I then find the angular twist as
"Theta = T*L/(G*J)"

and then the "gradient as T/Theta", where T is torque. Take arbitary values of T and compare the new bar for the same values of T.

You question is still not clear.
From your last post it sounds like you just want to find out the OD and ID of the new ARB tube that give the same angle of twist for given torque. Am I correct?
If so, you already figured it out yourself what is your question?????

If you were curious about the target roll stiffness for front and back that's another thing.

The question is clear. Their results are typical of what happens when you blindly use a 'formula' without the background knowledge of limitations and application.

Its RADIANS, not DEGREES.

Originally posted by BillCobb:
The question is clear. Their results are typical of what happens when you blindly use a 'formula' without the background knowledge of limitations and application.

Its RADIANS, not DEGREES.

If that's actually his problem then I'm just speechless.

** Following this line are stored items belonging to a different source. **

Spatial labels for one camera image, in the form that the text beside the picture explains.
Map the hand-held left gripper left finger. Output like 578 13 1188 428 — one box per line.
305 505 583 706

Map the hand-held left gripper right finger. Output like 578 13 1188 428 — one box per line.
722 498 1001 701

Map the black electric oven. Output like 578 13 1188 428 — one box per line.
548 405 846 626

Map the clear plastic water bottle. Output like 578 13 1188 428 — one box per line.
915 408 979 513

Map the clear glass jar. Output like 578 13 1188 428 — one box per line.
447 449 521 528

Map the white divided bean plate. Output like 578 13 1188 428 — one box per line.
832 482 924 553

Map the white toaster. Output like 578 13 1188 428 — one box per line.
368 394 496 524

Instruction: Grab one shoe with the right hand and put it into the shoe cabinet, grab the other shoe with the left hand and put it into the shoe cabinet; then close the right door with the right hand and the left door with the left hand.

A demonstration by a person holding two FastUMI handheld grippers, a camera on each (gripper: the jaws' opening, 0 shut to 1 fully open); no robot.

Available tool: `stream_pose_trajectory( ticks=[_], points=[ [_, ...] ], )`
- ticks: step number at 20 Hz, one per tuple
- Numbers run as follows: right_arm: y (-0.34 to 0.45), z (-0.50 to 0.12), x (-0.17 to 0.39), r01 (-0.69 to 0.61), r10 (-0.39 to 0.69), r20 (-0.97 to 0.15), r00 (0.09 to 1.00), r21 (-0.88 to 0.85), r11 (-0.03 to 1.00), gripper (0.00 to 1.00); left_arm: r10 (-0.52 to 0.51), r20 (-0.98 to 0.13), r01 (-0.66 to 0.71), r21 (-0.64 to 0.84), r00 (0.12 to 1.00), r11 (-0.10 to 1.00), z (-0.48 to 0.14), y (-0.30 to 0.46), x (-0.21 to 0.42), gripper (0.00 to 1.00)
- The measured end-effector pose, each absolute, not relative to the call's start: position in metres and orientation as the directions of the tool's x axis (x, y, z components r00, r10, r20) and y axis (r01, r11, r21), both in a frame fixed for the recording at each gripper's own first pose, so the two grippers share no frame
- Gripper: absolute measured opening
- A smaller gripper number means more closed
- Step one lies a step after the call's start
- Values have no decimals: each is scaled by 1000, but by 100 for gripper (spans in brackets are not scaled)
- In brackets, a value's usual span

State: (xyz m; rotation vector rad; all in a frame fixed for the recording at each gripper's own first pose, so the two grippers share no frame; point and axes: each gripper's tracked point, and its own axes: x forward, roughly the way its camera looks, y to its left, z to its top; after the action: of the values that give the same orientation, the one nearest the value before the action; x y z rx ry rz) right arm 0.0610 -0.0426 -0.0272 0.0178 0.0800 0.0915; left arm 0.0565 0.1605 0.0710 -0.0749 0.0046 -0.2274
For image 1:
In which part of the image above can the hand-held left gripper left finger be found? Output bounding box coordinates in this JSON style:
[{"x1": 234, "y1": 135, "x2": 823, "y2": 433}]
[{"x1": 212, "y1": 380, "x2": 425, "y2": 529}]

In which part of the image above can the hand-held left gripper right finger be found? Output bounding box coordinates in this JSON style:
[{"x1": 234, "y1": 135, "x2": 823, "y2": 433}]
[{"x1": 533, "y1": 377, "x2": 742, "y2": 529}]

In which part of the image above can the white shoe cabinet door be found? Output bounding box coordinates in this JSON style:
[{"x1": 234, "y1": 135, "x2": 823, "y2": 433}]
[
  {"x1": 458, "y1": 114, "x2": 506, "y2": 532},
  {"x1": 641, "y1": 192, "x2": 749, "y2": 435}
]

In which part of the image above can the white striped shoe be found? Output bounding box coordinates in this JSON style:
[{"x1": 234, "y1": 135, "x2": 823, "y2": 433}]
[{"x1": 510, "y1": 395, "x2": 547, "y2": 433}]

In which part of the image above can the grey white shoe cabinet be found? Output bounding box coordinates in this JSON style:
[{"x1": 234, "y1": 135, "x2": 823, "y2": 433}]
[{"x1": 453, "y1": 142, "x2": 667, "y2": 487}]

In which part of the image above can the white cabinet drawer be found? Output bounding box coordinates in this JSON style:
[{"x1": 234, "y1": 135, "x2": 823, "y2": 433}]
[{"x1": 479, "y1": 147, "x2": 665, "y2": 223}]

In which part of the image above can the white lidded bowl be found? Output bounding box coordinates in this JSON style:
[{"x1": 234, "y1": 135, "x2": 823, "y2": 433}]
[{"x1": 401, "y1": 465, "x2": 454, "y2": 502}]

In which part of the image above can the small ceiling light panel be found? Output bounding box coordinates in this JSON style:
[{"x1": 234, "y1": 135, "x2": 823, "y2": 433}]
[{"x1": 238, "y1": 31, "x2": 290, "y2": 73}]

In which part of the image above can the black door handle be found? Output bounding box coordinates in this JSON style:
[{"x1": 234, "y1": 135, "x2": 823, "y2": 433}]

Originally posted by BillCobb:
The question is clear. Their results are typical of what happens when you blindly use a 'formula' without the background knowledge of limitations and application.

Its RADIANS, not DEGREES.
Exactly. When deriving the formulas yourself, you aren't just ensuring that the formula is correct for your given inputs and expected outputs, but you are also learning in the process. For example, I looked all over for a formula to relate spring/bar stiffness's in lbs/in to ft-lbs/deg in vehicle, but eventually drew an FBD and it all made sense.

I'm sorry it took so long to reply, difficulties with internet connection.
The problem is not that I don't know difference between radians and degrees. Sorry if I made it a bit confusing, but I convert to degrees later, all of the calculations are obviously carried out using the radians. The confusion I get is that for my calculations I follow the basic formulas for angular twists. The formula I derived can be seen in one of my answers above. However, going through the formulas in, say, susprog, it looks like I need to also include the rollbar arm length. Sorry for over complicating the question, just slightly confused by the amount of formulas that are derived in different sources.

Nevermind guys, I think I figured where my confusion came from.